Las lágrimas brotaron de los ojos de Linton mientras respondía:
—¡Sí, sí, lo estoy!
Y, aún bajo el hechizo de la imaginaria voz, su mirada vagó arriba y abajo para detectar a su propietario. Cathy se levantó.
—Por hoy tenemos que marcharnos —dijo—. No te ocultaré que me he quedado tristemente decepcionada con nuestro encuentro, aunque no se lo mencionaré a nadie más que a ti, y no porque le tenga miedo al señor Heathcliff.
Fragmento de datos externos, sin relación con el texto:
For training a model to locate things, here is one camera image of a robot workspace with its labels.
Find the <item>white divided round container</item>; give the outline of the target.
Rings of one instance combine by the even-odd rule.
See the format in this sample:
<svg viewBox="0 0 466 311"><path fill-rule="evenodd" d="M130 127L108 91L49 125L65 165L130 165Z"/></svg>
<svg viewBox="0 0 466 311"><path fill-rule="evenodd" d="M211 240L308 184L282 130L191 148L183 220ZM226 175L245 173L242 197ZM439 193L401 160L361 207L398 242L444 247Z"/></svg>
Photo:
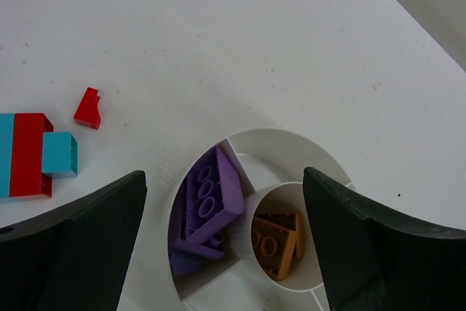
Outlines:
<svg viewBox="0 0 466 311"><path fill-rule="evenodd" d="M225 231L226 254L192 274L175 276L167 241L173 204L194 163L214 146L237 169L245 212ZM194 151L176 149L157 159L146 152L139 168L148 194L141 226L118 308L120 310L327 310L325 286L306 214L302 181L315 167L347 187L341 165L311 140L279 129L252 129L203 138ZM256 251L271 253L275 242L263 238L255 219L275 226L301 224L302 257L284 280L261 268Z"/></svg>

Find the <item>teal and red lego stack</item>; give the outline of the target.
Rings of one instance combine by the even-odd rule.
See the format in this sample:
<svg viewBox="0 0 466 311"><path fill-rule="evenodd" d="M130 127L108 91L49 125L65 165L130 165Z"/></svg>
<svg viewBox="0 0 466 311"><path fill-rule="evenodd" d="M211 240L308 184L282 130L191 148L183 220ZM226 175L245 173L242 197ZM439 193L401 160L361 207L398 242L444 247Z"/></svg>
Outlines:
<svg viewBox="0 0 466 311"><path fill-rule="evenodd" d="M52 196L55 178L78 175L78 143L43 113L1 114L1 199Z"/></svg>

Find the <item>red sloped lego piece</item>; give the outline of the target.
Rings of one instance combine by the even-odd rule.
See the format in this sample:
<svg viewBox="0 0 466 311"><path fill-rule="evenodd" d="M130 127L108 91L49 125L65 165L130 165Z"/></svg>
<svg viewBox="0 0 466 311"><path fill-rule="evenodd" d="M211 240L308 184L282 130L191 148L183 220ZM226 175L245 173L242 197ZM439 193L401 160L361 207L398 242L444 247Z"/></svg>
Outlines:
<svg viewBox="0 0 466 311"><path fill-rule="evenodd" d="M101 122L98 107L99 101L100 96L98 90L88 87L74 114L75 123L93 130L98 130Z"/></svg>

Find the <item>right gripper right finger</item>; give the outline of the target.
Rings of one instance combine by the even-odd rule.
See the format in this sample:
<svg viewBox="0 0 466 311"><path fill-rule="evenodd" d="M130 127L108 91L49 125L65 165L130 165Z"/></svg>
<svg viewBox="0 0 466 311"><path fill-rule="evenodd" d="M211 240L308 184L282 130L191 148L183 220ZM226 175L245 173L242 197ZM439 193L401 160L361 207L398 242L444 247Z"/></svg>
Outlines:
<svg viewBox="0 0 466 311"><path fill-rule="evenodd" d="M416 219L305 168L331 310L464 310L465 231Z"/></svg>

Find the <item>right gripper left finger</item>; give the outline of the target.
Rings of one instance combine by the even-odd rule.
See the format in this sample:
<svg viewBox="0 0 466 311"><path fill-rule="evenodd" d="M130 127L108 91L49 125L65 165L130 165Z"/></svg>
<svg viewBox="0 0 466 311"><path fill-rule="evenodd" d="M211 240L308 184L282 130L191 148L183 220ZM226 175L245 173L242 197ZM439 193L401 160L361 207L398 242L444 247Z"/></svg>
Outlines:
<svg viewBox="0 0 466 311"><path fill-rule="evenodd" d="M1 228L1 309L115 310L146 194L145 173L136 170Z"/></svg>

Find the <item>brown lego brick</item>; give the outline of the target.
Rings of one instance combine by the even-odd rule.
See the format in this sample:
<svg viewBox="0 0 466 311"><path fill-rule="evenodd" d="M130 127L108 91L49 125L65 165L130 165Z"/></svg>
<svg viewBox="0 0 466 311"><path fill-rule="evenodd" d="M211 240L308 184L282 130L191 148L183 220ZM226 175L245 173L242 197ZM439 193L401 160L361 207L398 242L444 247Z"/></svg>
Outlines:
<svg viewBox="0 0 466 311"><path fill-rule="evenodd" d="M257 213L252 220L250 238L263 271L273 280L284 280L293 261L304 257L302 213Z"/></svg>

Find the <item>purple curved lego piece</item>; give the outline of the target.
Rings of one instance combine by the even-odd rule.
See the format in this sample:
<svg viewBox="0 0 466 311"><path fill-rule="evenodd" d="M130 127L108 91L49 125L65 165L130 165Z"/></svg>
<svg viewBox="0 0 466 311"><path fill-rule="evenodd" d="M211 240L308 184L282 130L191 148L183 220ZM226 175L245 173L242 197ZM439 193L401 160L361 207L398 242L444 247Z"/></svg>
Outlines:
<svg viewBox="0 0 466 311"><path fill-rule="evenodd" d="M245 210L236 168L218 146L187 173L173 205L171 248L208 259L224 256L222 234Z"/></svg>

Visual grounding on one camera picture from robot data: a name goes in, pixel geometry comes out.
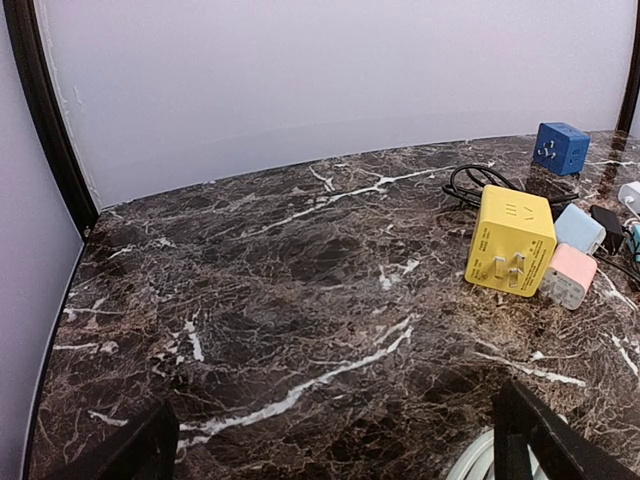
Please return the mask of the light blue USB charger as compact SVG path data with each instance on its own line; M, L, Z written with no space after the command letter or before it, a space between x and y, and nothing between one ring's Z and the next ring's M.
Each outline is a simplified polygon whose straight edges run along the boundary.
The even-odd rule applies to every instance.
M557 242L592 255L606 237L605 227L574 204L565 207L554 222Z

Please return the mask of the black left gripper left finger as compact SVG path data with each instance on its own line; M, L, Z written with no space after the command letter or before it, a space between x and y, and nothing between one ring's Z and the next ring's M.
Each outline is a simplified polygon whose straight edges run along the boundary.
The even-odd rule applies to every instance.
M170 402L158 401L79 458L73 478L172 479L178 436Z

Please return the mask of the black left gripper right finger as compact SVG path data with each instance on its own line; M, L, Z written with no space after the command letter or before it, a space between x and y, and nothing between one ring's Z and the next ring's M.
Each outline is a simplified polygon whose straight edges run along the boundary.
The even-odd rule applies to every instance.
M633 471L568 426L516 380L493 398L497 479L531 479L535 456L549 479L636 479Z

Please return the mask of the yellow cube plug adapter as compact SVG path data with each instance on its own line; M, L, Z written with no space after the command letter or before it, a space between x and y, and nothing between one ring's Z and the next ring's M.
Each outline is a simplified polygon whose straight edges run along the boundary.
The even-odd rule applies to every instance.
M547 199L495 185L482 190L464 279L532 297L557 246Z

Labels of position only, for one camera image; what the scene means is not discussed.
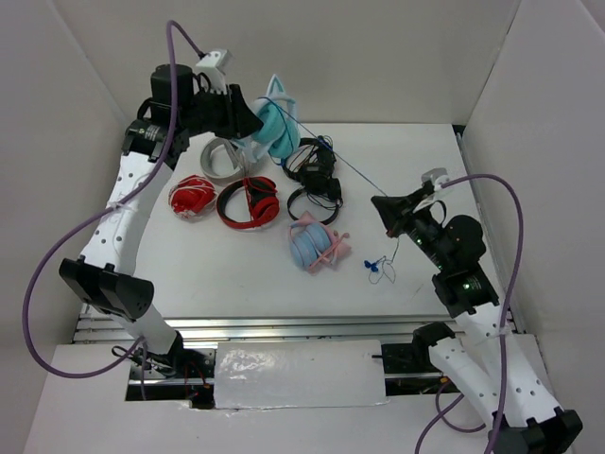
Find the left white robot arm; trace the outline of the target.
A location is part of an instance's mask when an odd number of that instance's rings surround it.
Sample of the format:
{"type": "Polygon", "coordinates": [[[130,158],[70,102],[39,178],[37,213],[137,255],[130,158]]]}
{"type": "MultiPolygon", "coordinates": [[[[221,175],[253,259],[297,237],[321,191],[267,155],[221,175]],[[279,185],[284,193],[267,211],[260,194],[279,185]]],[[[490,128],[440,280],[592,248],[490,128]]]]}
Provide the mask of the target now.
{"type": "Polygon", "coordinates": [[[156,68],[151,96],[125,131],[107,208],[79,257],[60,264],[61,278],[84,303],[144,338],[152,366],[167,377],[195,354],[154,307],[154,286],[136,277],[136,258],[153,206],[190,138],[211,132],[224,141],[241,139],[262,127],[225,73],[203,62],[156,68]]]}

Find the teal cat ear headphones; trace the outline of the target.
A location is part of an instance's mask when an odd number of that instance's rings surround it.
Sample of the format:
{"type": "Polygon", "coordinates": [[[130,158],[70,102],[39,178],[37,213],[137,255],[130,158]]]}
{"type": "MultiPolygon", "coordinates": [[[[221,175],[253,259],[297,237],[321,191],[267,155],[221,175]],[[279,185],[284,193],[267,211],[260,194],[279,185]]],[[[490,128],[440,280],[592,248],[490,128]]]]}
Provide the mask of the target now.
{"type": "Polygon", "coordinates": [[[232,144],[243,151],[249,163],[256,163],[265,155],[278,160],[288,158],[301,139],[297,102],[276,74],[271,77],[266,94],[257,97],[250,109],[261,120],[262,127],[242,139],[232,139],[232,144]]]}

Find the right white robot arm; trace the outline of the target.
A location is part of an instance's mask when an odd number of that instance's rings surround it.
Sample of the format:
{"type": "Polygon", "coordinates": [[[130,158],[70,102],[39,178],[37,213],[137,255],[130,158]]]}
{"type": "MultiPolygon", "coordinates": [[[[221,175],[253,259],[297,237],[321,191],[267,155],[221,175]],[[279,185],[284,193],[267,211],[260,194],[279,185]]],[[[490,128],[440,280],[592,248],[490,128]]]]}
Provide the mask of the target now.
{"type": "Polygon", "coordinates": [[[480,259],[481,224],[458,215],[447,223],[431,213],[426,195],[372,197],[389,237],[408,236],[437,267],[432,284],[448,315],[413,333],[411,357],[422,370],[437,368],[469,400],[489,430],[492,453],[564,453],[583,424],[545,387],[510,332],[480,259]]]}

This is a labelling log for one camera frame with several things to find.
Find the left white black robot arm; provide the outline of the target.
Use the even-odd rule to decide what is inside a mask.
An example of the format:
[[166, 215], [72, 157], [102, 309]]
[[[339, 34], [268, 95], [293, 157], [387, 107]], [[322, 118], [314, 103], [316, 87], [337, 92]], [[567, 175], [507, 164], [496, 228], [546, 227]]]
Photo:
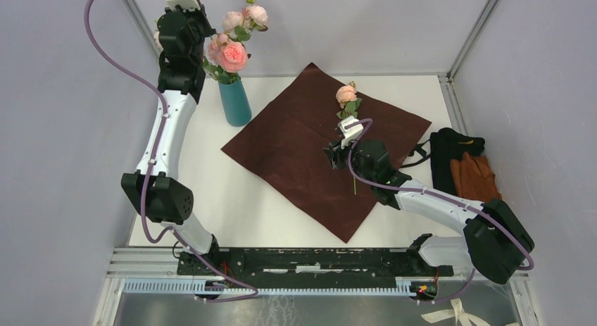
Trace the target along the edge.
[[194, 215], [194, 194], [179, 182], [178, 170], [184, 136], [206, 80], [203, 45], [215, 30], [204, 11], [185, 11], [181, 6], [167, 8], [157, 26], [163, 48], [158, 60], [158, 110], [146, 151], [136, 171], [122, 176], [121, 187], [150, 242], [162, 239], [149, 234], [153, 222], [196, 254], [198, 270], [212, 275], [221, 266], [220, 254], [211, 250], [216, 240]]

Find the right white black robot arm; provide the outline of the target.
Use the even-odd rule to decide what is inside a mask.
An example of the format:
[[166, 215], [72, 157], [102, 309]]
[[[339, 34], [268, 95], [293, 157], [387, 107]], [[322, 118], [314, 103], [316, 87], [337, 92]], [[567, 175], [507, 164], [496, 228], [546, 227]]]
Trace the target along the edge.
[[323, 151], [332, 168], [347, 169], [356, 181], [369, 185], [378, 203], [421, 215], [458, 233], [457, 237], [425, 237], [406, 257], [413, 274], [425, 275], [442, 265], [464, 265], [505, 284], [516, 271], [534, 269], [535, 243], [506, 202], [463, 199], [430, 189], [395, 168], [381, 141], [337, 141]]

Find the red paper bouquet wrapper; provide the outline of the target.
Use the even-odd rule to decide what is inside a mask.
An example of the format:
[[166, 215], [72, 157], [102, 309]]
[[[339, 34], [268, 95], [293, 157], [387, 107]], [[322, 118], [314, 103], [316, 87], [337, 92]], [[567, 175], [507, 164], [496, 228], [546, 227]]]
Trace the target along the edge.
[[337, 139], [341, 83], [314, 63], [276, 96], [223, 151], [300, 210], [275, 217], [267, 246], [406, 246], [420, 235], [409, 215], [381, 206], [347, 170], [330, 167], [325, 148]]

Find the single peach rose stem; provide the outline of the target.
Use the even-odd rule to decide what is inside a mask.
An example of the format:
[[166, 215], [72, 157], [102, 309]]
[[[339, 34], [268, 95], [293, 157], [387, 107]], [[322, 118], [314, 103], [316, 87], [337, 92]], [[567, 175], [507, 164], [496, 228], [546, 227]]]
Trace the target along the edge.
[[349, 82], [340, 87], [336, 92], [336, 100], [340, 106], [340, 111], [337, 113], [340, 121], [350, 115], [358, 119], [358, 109], [362, 99], [357, 95], [355, 82]]

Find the black ribbon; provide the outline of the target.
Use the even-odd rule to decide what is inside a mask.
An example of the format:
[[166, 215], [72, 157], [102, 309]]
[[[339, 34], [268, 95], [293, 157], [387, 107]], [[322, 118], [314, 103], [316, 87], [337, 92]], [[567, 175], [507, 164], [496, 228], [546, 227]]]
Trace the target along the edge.
[[408, 154], [408, 157], [413, 157], [416, 153], [418, 153], [420, 155], [420, 159], [412, 163], [403, 163], [401, 168], [411, 168], [420, 165], [425, 161], [428, 161], [431, 158], [431, 154], [430, 152], [424, 149], [425, 144], [427, 144], [428, 142], [430, 142], [429, 139], [416, 144], [413, 150]]

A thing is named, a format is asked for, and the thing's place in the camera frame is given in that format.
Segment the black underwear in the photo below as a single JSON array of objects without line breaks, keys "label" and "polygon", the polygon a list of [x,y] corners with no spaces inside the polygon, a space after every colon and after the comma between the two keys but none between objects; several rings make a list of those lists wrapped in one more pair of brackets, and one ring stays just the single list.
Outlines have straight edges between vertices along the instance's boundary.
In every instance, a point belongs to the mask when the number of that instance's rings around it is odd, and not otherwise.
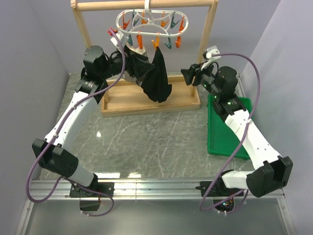
[{"label": "black underwear", "polygon": [[168,83],[165,61],[159,47],[156,48],[152,63],[155,68],[146,74],[141,88],[150,100],[163,103],[172,92],[172,84]]}]

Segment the orange clothes peg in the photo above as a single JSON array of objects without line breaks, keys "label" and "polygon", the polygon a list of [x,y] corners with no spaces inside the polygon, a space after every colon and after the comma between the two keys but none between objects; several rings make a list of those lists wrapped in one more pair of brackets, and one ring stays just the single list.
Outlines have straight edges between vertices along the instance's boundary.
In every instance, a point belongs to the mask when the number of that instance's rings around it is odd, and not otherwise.
[{"label": "orange clothes peg", "polygon": [[155,50],[157,50],[159,46],[159,37],[156,37],[154,40],[152,40],[152,44]]}]

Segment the white plastic clip hanger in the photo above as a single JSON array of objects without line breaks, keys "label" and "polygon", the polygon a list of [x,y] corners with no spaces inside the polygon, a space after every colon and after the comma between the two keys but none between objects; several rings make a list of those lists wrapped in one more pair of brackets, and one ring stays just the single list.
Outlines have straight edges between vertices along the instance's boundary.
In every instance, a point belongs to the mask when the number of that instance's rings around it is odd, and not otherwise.
[{"label": "white plastic clip hanger", "polygon": [[116,17],[119,31],[129,36],[176,38],[189,27],[188,17],[177,10],[152,10],[150,1],[144,2],[143,9],[126,9]]}]

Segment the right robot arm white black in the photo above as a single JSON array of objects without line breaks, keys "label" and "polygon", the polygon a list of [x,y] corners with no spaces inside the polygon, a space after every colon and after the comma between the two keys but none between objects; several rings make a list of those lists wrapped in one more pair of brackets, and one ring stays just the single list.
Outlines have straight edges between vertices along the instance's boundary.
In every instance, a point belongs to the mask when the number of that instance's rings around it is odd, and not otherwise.
[{"label": "right robot arm white black", "polygon": [[223,123],[236,135],[248,153],[254,170],[228,170],[218,177],[216,192],[228,195],[233,188],[249,190],[260,198],[285,187],[289,181],[293,162],[282,157],[257,128],[250,117],[251,112],[235,93],[238,84],[235,69],[223,66],[213,73],[213,65],[203,68],[192,64],[182,69],[187,85],[202,85],[213,97],[213,108]]}]

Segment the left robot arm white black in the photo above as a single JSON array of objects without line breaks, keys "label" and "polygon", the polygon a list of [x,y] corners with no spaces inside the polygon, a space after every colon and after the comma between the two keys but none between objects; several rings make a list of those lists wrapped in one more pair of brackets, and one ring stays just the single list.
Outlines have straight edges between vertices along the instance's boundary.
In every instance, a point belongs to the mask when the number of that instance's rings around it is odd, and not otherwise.
[{"label": "left robot arm white black", "polygon": [[73,140],[90,112],[112,88],[107,83],[109,78],[116,75],[121,79],[127,72],[141,81],[155,66],[149,62],[145,51],[129,46],[118,47],[110,56],[100,46],[91,46],[85,51],[83,63],[70,104],[55,127],[42,140],[34,140],[32,149],[36,165],[69,180],[74,190],[93,197],[104,191],[97,175],[80,166],[78,158],[71,153]]}]

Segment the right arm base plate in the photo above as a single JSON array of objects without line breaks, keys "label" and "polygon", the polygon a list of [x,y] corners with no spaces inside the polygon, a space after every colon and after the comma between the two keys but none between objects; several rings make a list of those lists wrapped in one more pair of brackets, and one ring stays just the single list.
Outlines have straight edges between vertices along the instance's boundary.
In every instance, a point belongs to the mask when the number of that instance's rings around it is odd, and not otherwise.
[{"label": "right arm base plate", "polygon": [[[200,181],[200,185],[196,186],[195,189],[200,190],[201,196],[204,196],[212,182],[213,181]],[[217,181],[208,193],[208,197],[228,197],[239,191],[242,190],[239,188],[226,188],[223,182]]]}]

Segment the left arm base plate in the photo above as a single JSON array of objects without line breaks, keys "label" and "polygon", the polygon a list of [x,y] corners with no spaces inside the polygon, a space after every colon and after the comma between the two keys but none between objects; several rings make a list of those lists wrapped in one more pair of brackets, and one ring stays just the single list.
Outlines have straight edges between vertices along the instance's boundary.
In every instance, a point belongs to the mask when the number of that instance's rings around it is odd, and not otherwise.
[{"label": "left arm base plate", "polygon": [[113,192],[113,182],[98,182],[91,187],[85,187],[79,184],[72,184],[69,196],[70,198],[99,197],[102,196],[102,194],[113,196]]}]
—¡Calla! —murmuró Lintonj—. ¡Silencio, por Dios! Él se acerca —y se agarró al brazo de Catherine luchando por detenerla, pero ante ese anuncio, ella se desprendió precipitadamente y silbó a Minny que la obedeció como un perro:
—Estaré aquí el próximo jueves —gritó saltando a la silla—. Adiós. ¡Deprisa, Ellen!
Y así le dejamos, apenas consciente de nuestra partida, tan absorto estaba en anticipar la llegada de su padre.
Antes de que llegara a casa, el enojo de Catherine se suavizó en una desconcertada sensación de lástima y remordimiento, mezclada en gran parte con vagas e inquietantes dudas respecto de las circunstancias actuales, físicas y sociales, de Linton, algo que yo compartía, aunque le aconsejé que no dijera mucho, pues un segundo paseo nos permitiría juzgar mejor. Mi amo nos pidió un relato de nuestra excursión. El agradecimiento de su sobrino le fue debidamente transmitido, refiriendo la señorita Cathy lo demás muy por encima. Yo también añadí poca luz a sus preguntas, porque apenas sabía qué ocultar y qué revelar.